▸ **Work item**
From the listing below, pull each line that includes "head".

□ □ □ □ □ □ □

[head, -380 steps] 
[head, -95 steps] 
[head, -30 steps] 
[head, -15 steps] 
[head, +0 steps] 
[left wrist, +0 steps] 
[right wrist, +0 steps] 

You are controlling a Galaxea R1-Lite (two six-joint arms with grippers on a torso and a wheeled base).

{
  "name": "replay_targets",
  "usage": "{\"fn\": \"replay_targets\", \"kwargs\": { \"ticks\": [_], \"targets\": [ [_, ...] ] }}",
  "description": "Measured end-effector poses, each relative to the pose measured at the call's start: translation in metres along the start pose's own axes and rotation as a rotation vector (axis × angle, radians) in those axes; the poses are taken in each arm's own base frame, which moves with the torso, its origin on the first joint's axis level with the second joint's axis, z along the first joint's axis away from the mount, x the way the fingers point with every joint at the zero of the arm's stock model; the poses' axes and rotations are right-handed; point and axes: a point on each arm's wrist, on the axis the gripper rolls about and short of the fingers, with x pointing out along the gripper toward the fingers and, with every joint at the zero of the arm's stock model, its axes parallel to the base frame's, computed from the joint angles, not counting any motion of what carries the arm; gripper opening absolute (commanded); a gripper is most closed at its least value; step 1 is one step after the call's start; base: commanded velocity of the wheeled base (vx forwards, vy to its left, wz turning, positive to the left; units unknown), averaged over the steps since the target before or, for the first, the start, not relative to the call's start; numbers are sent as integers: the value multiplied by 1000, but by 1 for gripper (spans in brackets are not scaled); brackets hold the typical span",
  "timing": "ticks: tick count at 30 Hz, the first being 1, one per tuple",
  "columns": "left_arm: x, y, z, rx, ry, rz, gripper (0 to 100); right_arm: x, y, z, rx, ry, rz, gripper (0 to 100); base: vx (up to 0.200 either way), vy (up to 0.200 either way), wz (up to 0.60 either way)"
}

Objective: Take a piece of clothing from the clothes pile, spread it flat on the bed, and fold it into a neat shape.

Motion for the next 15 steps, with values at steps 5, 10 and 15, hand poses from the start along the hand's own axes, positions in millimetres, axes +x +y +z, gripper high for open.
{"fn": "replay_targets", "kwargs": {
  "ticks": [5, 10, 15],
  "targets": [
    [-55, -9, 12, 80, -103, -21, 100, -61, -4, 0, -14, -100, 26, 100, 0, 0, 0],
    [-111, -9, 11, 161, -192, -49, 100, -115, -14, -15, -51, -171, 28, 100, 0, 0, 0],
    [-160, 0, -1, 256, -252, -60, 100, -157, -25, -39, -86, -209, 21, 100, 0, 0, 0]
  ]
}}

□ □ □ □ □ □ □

▸ **Exercise response**
[head, -380 steps] 
[head, -95 steps] 
[head, -30 steps] 
[head, -15 steps] 
[head, +0 steps] 

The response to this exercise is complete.